50° Terremoto nel Belìce: Mattarella, “da sindaci ragionevole e fondata fiducia sul futuro”

“Nei giorni scorsi alcuni sindaci del Belìce hanno detto: ‘Stiamo costruendo il futuro’. Questa affermazione non è soltanto un messaggio di rassicurazione ma manifesta orgoglio protagonista, determinazione per lo sviluppo della vita di queste comunità, convinzione di poter superare, con il necessario sostegno della comunità nazionale, le difficoltà che rimangono nel presente. Quelle parole manifestano ragionevole, fondata fiducia nel futuro”. Lo ha detto il presidente della Repubblica, Sergio Mattarella, intervenendo ieri a Partanna, a conclusione dell’iniziativa in memoria del 50° anniversario del terremoto nella Valle del Belìce.
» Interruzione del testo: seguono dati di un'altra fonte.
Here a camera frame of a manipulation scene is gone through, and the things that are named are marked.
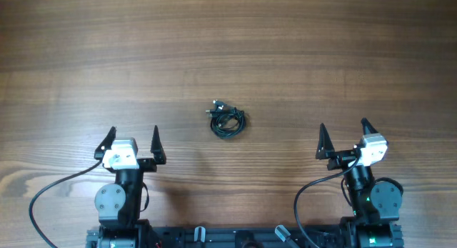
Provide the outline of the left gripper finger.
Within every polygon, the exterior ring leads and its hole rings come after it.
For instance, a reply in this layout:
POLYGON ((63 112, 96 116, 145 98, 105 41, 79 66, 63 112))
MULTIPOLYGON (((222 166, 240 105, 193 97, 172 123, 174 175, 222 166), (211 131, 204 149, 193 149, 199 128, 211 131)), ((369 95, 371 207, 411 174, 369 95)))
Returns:
POLYGON ((94 151, 95 160, 103 159, 106 151, 111 149, 111 145, 113 144, 115 138, 116 138, 116 127, 111 127, 108 134, 106 135, 106 137, 103 139, 103 141, 100 143, 100 145, 97 146, 97 148, 94 151))
POLYGON ((154 126, 150 152, 153 154, 156 164, 166 164, 166 154, 160 140, 159 128, 157 125, 154 126))

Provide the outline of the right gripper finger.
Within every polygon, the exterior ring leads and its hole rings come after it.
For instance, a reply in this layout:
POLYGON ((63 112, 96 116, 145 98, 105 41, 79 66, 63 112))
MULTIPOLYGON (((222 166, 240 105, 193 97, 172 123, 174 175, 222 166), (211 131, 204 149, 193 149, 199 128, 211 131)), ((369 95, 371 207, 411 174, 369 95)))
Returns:
POLYGON ((333 143, 328 134, 327 128, 324 123, 321 123, 319 128, 318 146, 316 149, 316 159, 330 159, 335 157, 335 155, 336 151, 333 147, 333 143))
POLYGON ((367 120, 367 118, 362 118, 361 124, 362 124, 362 130, 363 130, 364 135, 378 133, 378 131, 373 127, 373 125, 370 123, 370 121, 367 120))

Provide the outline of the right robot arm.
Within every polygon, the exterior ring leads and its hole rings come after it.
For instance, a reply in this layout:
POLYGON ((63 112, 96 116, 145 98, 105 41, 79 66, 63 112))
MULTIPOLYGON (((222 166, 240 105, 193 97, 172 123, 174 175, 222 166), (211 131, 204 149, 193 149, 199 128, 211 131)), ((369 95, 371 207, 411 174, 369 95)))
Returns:
POLYGON ((320 125, 316 158, 327 159, 329 171, 344 172, 352 217, 343 217, 338 225, 339 247, 403 247, 399 209, 403 187, 388 177, 375 178, 371 166, 386 155, 388 141, 371 123, 361 120, 363 136, 352 149, 336 151, 324 124, 320 125))

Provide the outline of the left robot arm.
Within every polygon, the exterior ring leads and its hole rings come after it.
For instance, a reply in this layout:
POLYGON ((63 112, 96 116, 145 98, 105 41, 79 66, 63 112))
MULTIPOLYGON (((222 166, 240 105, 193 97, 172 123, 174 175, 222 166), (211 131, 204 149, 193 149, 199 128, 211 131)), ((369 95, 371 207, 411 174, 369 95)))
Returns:
POLYGON ((115 174, 115 182, 97 191, 94 204, 100 226, 87 232, 86 246, 91 248, 147 248, 162 247, 161 238, 149 220, 140 213, 149 205, 141 201, 146 172, 155 172, 159 164, 166 163, 159 128, 154 127, 150 152, 152 158, 138 158, 138 146, 132 137, 116 137, 111 127, 104 140, 94 151, 94 159, 115 174))
Estendendo lo sguardo al resto d’Italia, ha aggiunto che “i sindaci di ogni parte d’Italia rappresentano il riferimento primo delle comunità che compongono il nostro Paese”. Dal presidente della Repubblica, un ringraziamento a “quanti ebbero parte nell’opera dei soccorsi, a quanti avviarono il processo di ripresa”, con un riferimento a “don Antonio Riboldi, parroco di Santa Ninfa, scomparso di recente”. Un percorso di ricostruzione che Mattarella ha definito “accidentato”. “Al disastro naturale in questi centri si aggiunse un ulteriore danno sociale, che non si riuscì a evitare, e che toccò famiglie e comunità, con episodi di emigrazione verso il Nord Italia e verso l’estero che coinvolsero migliaia di siciliani. Un ulteriore dissanguamento per queste terre”, ha osservato il capo dello Stato. Mattarella ha, inoltre, riconosciuto che “l’equilibrio tra funzione dello Stato, funzione della Regione, ruolo ed effettiva partecipazione alle scelte da parte della popolazione locale, non si è sempre composto in modo armonioso e positivo, gravando sull’efficacia degli interventi”.